To determine whether the observed hormone effect was characteristic of only endometrial epithelial cells, or if the suppressive effect occurred in a different epithelial cell line, we utilized the breast epithelial adenocarcinoma, MCF7. MCF7 cells have been shown to express ER and PR and respond to E₂ and P treatment 303132. MCF7 cells were examined for expression of TLR mRNA. We found that MCF7 cells express TLR2, TLR3, TLR5, and TLR6 (Table II, Figure 6A, and data not shown). For detection of TLR3 in the MCF7 cells, the RL95-2 cells were used as a positive control. The amplified band in the RL95-2 and MCF7 cells was of the appropriate size for TLR3 (Figure 6A). To determine if TLR3 expressed in these cells was functional, MCF7 cells were stimulated with Poly I:C, PMA/I, the TLR4 ligand lipopolysaccharide (LPS), or Poly dI:dC in triplicate. Supernatants were collected and examined for production of IL-6, IL-8, and IP-10. MCF7 cells, as expected, did not respond to stimulation with LPS or Poly dI:dC (Figure 6B and data not shown). MCF7 cells did produce significant amounts of IL-8 and IP-10 after stimulation with Poly I:C and IL-8 after stimulation with PMA/I (Figure 6B and data not shown). However, the MCF7 cells did not produce IL-6. Our results demonstrate that MCF7 cells express functional TLR3 and produce cytokines and chemokines upon stimulation with Poly I:C.

Since MCF7 cells express functional TLR3, we examined whether E₂ and/or P suppress production of cytokines and chemokines in Poly I:C-stimulated MCF7 cells. The response to dsRNA was specific, as the MCF7 cells did not respond to stimulation with the synthetic dsDNA, Poly dI:dC. As expected, the cells did not produce IL-6 upon stimulation with Poly I:C. Cells treated with E₂ and P exhibited a significant suppressed response to Poly I:C and PMA/I in comparison to vehicle only controls (Figure 7A). This is in direct contrast to the RL95-2 cells, in which significant cytokine and chemokine suppression when treated with P was not observed (Figure 2A, 2B, and 2C).

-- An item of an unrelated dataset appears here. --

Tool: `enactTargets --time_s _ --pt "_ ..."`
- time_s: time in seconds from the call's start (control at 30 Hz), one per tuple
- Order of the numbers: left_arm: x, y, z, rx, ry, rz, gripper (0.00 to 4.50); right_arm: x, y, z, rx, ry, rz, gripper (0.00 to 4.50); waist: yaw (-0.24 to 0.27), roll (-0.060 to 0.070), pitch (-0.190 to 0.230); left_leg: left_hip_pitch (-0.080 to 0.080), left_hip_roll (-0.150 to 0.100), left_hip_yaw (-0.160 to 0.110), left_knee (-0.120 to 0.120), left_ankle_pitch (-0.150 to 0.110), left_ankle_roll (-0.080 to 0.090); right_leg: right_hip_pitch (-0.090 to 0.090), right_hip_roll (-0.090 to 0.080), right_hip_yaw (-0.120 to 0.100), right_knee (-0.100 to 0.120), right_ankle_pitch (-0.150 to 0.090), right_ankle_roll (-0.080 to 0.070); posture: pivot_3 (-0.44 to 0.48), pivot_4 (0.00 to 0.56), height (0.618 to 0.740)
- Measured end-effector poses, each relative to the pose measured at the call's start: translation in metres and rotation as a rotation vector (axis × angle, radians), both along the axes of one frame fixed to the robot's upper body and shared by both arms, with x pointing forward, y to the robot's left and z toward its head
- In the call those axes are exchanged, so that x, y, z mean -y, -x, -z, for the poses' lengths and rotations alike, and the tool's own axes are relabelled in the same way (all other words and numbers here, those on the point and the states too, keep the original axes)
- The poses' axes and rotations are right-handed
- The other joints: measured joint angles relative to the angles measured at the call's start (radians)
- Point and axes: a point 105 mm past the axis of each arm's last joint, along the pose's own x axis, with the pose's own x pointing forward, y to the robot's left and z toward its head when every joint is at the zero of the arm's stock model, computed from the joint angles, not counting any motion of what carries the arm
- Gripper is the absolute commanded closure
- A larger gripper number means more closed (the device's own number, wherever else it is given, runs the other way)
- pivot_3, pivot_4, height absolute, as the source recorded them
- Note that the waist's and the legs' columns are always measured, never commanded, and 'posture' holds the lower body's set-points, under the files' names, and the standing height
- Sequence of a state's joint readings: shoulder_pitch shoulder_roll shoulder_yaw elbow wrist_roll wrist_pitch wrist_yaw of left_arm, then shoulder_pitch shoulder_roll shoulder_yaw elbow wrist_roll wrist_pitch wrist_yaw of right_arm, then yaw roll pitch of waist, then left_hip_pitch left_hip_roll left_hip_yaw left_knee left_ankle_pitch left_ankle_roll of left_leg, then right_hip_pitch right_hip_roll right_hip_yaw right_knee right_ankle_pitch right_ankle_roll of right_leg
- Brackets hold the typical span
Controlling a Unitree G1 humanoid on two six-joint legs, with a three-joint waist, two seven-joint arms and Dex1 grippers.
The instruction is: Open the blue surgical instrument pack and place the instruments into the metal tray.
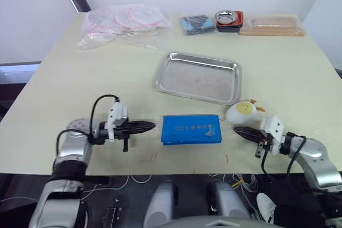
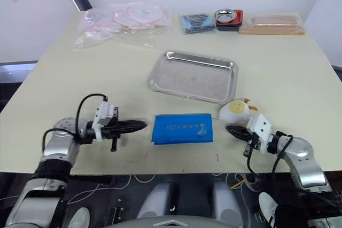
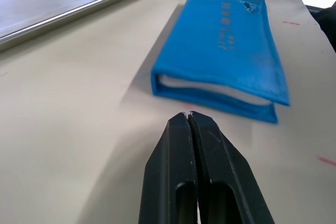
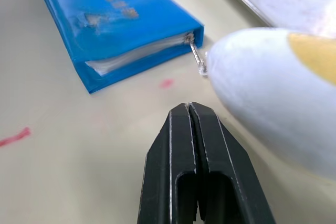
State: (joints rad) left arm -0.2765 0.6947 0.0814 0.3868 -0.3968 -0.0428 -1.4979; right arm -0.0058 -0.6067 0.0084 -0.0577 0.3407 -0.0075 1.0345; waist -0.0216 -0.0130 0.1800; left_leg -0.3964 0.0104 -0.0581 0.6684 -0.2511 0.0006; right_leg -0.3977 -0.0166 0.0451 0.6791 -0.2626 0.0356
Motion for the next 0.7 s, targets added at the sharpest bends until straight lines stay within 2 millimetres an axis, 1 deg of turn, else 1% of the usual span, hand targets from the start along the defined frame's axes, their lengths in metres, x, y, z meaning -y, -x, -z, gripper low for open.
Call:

MCF7 cells demonstrated suppression of TLR3-induced cytokine and chemokine production in response to E₂ and P treatment (Figure 7A) and we did not observe changes in TLR3 mRNA or protein expression in these cells (data not shown). Therefore, we wanted to determine if the suppressive responses were hormone receptor-dependent, as in the RL95-2 cells. ICI 182, 780 and RU486 have previously been shown to be effective on MCF7 cells by other investigators 383940. Treatment of E₂-treated wells with ICI 182, 780 and P-treated wells with RU486 restored cytokine and chemokine levels to those of vehicle-treated controls upon Poly I:C stimulation (Figure 7B and 7C). Since treatment with antagonists resulted in a decrease in cell number (data not shown), these results are not due to the suppression of cytokine and chemokine levels by the antagonists alone. Had the antagonists caused suppression of cytokine and chemokine production, the levels of cytokine and chemokine protein in the antagonist-, hormone-treated samples would have been decreased as compared to the antagonist-, vehicle-treated samples. Thus, E₂ and P suppress cytokine and chemokine production in Poly I:C-stimulated MCF7 cells in a hormone receptor-dependent manner as was observed in the RL95-2 cells.